Task prompt: Whenever a line below includes the string "please", show it.

Items from a data source:

※ ※ ※

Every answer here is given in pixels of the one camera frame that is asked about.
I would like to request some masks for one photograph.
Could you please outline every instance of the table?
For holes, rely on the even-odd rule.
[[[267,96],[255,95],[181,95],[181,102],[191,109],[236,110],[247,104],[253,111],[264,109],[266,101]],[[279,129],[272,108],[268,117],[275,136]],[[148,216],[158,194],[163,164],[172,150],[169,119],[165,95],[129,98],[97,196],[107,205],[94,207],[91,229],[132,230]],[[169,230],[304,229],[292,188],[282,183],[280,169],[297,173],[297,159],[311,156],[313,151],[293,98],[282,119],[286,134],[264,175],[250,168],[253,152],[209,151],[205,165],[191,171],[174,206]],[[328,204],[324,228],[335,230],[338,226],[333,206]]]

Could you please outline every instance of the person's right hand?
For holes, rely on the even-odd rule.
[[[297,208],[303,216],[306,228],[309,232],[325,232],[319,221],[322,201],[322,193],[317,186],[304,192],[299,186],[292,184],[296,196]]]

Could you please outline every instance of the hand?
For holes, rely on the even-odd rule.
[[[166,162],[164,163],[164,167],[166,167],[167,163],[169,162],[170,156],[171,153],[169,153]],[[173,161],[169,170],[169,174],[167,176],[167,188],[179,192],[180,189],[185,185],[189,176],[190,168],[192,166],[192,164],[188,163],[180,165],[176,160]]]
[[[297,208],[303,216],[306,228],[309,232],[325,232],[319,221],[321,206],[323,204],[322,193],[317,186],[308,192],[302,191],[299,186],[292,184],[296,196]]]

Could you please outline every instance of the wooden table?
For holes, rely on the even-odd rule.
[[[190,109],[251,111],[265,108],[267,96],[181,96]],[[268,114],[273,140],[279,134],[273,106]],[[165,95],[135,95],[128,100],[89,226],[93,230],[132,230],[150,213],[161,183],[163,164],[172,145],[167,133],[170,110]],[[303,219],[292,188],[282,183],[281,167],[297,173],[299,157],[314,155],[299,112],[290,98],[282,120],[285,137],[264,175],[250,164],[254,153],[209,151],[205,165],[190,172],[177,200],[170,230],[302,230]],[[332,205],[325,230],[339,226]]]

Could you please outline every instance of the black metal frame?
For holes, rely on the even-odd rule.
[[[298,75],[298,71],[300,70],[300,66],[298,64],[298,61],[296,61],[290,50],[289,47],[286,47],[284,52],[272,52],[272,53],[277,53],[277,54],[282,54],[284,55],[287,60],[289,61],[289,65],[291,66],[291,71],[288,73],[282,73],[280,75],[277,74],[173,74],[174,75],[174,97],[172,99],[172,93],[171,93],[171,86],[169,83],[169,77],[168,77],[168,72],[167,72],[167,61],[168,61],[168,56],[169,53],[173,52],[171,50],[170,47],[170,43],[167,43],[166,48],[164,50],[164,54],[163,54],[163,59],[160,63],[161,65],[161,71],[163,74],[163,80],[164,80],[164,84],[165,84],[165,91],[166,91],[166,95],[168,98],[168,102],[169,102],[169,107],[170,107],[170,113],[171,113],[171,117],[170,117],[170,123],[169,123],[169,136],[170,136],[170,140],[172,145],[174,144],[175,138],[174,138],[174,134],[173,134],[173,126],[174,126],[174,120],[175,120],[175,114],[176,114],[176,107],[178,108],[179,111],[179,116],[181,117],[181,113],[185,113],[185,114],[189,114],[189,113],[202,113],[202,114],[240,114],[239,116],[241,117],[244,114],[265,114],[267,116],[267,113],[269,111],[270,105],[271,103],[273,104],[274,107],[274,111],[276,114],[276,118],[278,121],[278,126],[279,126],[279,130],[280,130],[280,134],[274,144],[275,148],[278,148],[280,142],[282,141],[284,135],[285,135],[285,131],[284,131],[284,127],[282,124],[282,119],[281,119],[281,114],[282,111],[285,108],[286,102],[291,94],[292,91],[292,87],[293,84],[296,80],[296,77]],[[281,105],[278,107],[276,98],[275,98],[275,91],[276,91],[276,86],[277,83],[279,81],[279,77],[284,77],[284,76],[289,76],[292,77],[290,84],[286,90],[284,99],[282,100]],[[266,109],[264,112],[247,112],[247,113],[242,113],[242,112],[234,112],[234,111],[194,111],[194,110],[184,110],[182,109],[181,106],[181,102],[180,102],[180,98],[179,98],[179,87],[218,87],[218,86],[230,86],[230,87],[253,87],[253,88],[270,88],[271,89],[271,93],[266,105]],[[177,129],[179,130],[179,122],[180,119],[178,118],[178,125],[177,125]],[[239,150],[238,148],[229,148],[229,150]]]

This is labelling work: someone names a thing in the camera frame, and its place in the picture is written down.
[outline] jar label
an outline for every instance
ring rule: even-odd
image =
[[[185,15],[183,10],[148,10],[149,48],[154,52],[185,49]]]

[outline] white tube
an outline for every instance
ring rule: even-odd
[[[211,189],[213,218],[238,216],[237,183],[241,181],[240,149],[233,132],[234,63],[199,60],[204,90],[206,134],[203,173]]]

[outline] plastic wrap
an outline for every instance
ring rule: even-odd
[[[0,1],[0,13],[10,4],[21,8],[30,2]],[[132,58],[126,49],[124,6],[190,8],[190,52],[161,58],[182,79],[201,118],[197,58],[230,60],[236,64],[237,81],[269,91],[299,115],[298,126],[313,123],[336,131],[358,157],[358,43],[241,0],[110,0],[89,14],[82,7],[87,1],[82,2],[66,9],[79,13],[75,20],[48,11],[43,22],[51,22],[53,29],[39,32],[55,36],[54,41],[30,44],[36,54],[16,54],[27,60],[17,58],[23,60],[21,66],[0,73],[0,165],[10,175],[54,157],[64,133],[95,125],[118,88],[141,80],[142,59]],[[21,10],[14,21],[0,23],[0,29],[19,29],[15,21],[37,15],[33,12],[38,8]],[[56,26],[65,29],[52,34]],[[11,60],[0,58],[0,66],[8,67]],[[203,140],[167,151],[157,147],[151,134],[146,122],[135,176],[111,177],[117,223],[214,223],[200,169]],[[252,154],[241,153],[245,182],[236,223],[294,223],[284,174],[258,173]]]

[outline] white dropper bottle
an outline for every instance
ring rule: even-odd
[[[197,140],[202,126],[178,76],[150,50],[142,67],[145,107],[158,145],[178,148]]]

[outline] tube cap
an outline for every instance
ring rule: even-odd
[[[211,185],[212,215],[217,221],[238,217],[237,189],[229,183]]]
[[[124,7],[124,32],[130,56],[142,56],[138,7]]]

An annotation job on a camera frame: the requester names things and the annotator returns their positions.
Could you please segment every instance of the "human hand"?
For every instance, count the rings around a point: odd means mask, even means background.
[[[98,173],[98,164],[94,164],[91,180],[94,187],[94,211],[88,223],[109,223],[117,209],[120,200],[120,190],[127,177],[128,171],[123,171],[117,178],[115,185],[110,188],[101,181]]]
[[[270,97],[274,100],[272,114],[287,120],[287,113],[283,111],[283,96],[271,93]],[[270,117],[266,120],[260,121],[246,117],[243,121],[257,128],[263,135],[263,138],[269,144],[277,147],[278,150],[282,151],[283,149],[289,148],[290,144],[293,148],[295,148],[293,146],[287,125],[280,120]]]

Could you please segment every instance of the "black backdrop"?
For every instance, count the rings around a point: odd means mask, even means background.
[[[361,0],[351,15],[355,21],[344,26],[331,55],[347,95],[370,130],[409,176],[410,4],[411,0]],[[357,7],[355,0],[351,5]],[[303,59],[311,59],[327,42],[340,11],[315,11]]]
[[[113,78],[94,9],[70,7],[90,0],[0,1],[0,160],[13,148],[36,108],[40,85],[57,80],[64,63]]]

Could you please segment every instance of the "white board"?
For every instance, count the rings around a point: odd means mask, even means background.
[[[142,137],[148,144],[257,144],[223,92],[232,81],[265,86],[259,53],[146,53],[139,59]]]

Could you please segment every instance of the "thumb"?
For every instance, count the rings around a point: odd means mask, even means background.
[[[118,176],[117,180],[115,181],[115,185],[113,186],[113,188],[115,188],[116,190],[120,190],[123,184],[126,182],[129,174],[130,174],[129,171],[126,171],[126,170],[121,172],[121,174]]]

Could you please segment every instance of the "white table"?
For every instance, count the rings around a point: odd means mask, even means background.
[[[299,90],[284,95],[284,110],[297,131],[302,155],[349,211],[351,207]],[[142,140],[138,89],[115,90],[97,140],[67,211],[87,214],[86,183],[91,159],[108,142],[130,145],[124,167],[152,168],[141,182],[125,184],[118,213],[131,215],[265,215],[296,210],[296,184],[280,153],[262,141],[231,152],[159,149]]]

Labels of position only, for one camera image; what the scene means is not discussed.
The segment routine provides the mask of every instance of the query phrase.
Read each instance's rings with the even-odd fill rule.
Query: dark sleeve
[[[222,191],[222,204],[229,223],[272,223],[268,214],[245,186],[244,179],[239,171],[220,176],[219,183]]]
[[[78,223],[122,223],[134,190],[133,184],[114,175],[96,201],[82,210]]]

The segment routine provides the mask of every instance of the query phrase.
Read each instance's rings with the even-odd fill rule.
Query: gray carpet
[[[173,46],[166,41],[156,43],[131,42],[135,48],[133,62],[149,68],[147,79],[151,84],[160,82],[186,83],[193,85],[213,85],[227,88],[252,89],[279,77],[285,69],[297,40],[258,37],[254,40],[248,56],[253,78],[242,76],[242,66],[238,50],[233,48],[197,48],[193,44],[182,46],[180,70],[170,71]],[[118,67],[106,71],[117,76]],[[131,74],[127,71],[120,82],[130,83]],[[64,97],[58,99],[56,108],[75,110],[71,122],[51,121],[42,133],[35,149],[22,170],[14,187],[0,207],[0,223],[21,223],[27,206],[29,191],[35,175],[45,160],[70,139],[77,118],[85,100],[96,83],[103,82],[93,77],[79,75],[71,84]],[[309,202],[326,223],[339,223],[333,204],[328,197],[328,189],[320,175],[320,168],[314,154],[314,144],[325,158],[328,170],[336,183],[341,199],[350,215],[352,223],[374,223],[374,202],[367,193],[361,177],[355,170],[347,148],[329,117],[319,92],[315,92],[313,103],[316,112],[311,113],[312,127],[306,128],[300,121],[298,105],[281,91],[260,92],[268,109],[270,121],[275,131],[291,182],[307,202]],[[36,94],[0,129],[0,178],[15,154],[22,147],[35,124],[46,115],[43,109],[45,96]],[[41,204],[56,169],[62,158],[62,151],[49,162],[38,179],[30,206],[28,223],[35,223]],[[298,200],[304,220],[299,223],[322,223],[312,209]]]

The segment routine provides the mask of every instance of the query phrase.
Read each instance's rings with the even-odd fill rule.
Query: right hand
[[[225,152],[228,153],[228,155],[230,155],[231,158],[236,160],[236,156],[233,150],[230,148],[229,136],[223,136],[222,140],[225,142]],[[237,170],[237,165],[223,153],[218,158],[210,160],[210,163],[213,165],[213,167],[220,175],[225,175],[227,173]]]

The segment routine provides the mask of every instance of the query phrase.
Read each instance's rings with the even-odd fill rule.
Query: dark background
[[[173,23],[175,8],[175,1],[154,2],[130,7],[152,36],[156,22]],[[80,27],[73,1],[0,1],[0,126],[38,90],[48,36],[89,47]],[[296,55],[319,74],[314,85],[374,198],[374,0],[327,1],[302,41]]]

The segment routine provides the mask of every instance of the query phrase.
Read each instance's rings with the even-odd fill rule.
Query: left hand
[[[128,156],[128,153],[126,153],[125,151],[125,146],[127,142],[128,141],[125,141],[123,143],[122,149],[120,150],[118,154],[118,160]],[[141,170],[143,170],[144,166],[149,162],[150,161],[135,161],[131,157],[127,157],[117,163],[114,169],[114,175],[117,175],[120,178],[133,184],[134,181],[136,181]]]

※ ※ ※

The answer:
Could you please outline every instance of the table?
Could you please outline every instance of the person's right hand?
Could you please outline every instance of the hand?
Could you please outline every instance of the wooden table?
Could you please outline every instance of the black metal frame?
Could you please segment every instance of the "human hand"?
Could you please segment every instance of the "black backdrop"?
Could you please segment every instance of the "white board"?
Could you please segment every instance of the "thumb"?
Could you please segment every instance of the "white table"?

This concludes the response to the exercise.